NEWS18 March 2015

A manifesto for change in market research

News UK

UK — The current research paradigm is not suited to entrepreneurialism, so market researchers must “take a walk on the wild side”, and create a manifesto for change, according to speakers at the Market Research Society (MRS) Annual Conference: Impact 2015.

Tom Woodnutt, founder of Feeling Mutual, outlined his belief that researchers must adapt in order to ensure they prove their value in a world where there is so much data and a reluctance to invest in market research. “As entrepreneurs become bigger business and as big business becomes more entrepreneurial, there are new imperatives for researchers,” he said.
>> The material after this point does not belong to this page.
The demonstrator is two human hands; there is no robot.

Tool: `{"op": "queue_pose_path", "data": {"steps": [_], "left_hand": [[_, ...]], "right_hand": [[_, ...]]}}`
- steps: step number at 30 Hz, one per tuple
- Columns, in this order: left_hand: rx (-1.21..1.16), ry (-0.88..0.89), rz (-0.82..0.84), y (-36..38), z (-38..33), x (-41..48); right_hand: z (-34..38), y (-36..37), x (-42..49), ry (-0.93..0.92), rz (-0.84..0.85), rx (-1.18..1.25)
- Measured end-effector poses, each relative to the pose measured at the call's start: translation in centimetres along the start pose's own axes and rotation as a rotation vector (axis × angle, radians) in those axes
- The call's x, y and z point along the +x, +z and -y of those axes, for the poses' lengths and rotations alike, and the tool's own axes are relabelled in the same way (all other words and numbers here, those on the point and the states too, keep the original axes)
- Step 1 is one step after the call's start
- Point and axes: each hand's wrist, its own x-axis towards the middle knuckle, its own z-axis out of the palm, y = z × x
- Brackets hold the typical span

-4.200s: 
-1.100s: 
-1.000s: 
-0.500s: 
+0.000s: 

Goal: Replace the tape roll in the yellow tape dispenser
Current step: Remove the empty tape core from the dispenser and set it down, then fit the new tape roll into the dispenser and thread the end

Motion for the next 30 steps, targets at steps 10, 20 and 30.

“There are a number of problems with traditional research,” Woodnutt went on. “It can be very expensive and slow, which is incompatible with the agility that brands need. It’s stuck in a broadcast model and is too often narrowly defined by the client agenda: what clients think they want to know.”

To combat this, Woodnutt gave three principles that he believes researchers should embrace. The first is to shift roles from being a messenger to a value negotiator. That is, balancing what brands want with what people want, and ensuring that people want to help by making the relationship more collaborative. The second principle is to move “from science to experience”, by earning the right to engage with consumers by making the research process more fun and using “soft engagement, not hard incentives”.

The third principle that researchers should embrace, says Woodnutt, is to move from being a collector of data to a curator of meaning. “We need to take more responsibility for the insights we create”, he says. One way of doing this is to be more canny with how research budget is spent to deliver the most valuable insight.

Earlier in the session, James Eder (pictured), founder of The Beans Group, provided context that allowed researchers to frame their own manifesto for change. He urged attendees to be entrepreneurial by imagining a scenario in which they couldn’t fail: “Who would you be? Where would you go? What would you do?”

Nick Gadsby of Lawes Gadsby Semiotics had provided a safety net for entrepreneurial thinking in the form of his belief that innovation needn’t be about reinventing the wheel. He outlined different types of newness: incremental newness (e.g. evolving iterations of Windows OS); oppositional newness (new products at odds with previous lines, e.g. Coca Cola Life); and archaic newness (the current trend for nostalgia). “We’re always looking for familiarity in the new,” Gadsby said. “No thing comes from nothing.”